• [About this exercise]
Look below for the line with "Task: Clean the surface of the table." and the line with "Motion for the"; repeat exactly those two lines and all lines between them, but no pictures.

• [Dataset content]

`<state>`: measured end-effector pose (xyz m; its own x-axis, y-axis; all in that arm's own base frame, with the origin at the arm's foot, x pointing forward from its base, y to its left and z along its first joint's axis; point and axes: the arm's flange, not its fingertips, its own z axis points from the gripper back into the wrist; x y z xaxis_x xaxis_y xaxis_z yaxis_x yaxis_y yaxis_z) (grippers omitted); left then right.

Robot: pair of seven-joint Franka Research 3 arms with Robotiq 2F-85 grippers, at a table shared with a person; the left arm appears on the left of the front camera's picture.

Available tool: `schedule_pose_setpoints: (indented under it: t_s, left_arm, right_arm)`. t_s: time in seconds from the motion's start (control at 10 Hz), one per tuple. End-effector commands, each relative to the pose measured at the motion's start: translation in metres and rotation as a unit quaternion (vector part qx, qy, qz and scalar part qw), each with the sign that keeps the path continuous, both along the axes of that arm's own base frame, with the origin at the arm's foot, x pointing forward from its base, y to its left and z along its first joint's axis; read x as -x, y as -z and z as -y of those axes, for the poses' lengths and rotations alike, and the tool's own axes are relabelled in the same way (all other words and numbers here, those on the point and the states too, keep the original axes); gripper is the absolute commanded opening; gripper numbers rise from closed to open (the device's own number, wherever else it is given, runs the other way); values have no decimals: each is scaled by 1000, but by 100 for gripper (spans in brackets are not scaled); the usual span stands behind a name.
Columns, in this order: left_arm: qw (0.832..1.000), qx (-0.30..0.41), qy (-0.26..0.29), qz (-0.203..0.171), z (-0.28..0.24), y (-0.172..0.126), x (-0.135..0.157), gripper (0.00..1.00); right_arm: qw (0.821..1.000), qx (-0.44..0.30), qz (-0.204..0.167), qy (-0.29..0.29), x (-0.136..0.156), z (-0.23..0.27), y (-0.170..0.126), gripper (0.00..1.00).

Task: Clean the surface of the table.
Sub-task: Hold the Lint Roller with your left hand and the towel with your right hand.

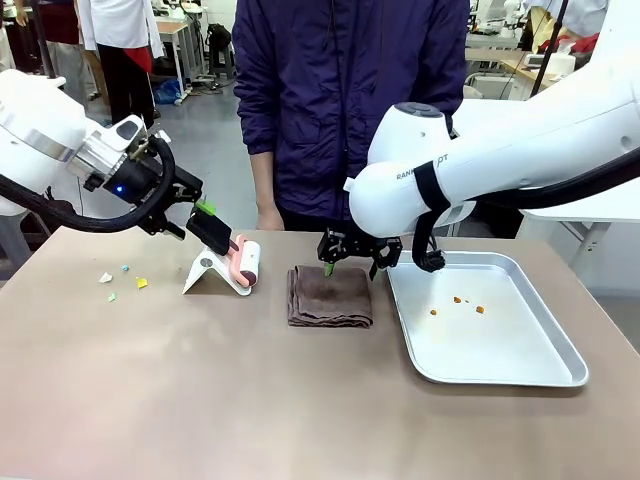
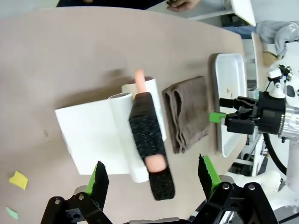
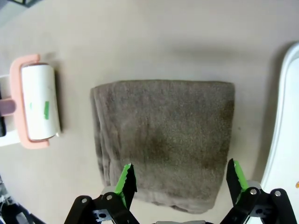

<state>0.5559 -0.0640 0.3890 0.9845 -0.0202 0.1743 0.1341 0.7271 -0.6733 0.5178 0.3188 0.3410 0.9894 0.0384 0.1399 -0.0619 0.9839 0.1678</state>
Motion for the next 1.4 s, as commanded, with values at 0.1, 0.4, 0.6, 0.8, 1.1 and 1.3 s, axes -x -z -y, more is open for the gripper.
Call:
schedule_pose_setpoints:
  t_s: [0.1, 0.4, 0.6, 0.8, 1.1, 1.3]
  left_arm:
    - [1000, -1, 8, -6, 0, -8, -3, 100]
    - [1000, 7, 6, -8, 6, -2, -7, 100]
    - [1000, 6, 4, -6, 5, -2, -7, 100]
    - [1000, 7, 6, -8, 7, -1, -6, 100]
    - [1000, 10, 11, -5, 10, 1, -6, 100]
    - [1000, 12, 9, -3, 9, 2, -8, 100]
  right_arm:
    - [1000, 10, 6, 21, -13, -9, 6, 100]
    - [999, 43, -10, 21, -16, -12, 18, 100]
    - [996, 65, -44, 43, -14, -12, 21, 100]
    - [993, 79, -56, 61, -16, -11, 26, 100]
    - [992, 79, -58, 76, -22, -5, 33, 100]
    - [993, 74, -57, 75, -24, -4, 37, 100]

• [Result of the exercise]
Task: Clean the surface of the table.
Sub-task: Hold the Lint Roller with your left hand and the towel with your right hand.


<state>0.5559 -0.0640 0.3890 0.9845 -0.0202 0.1743 0.1341 0.7271 -0.6733 0.5178 0.3188 0.3410 0.9894 0.0384 0.1399 -0.0619 0.9839 0.1678</state>
Motion for the next 1.4 s, as commanded, with values at 0.1, 0.4, 0.6, 0.8, 1.1 and 1.3 s, axes -x -z -y, more is open for the gripper.

This answer requires no additional content.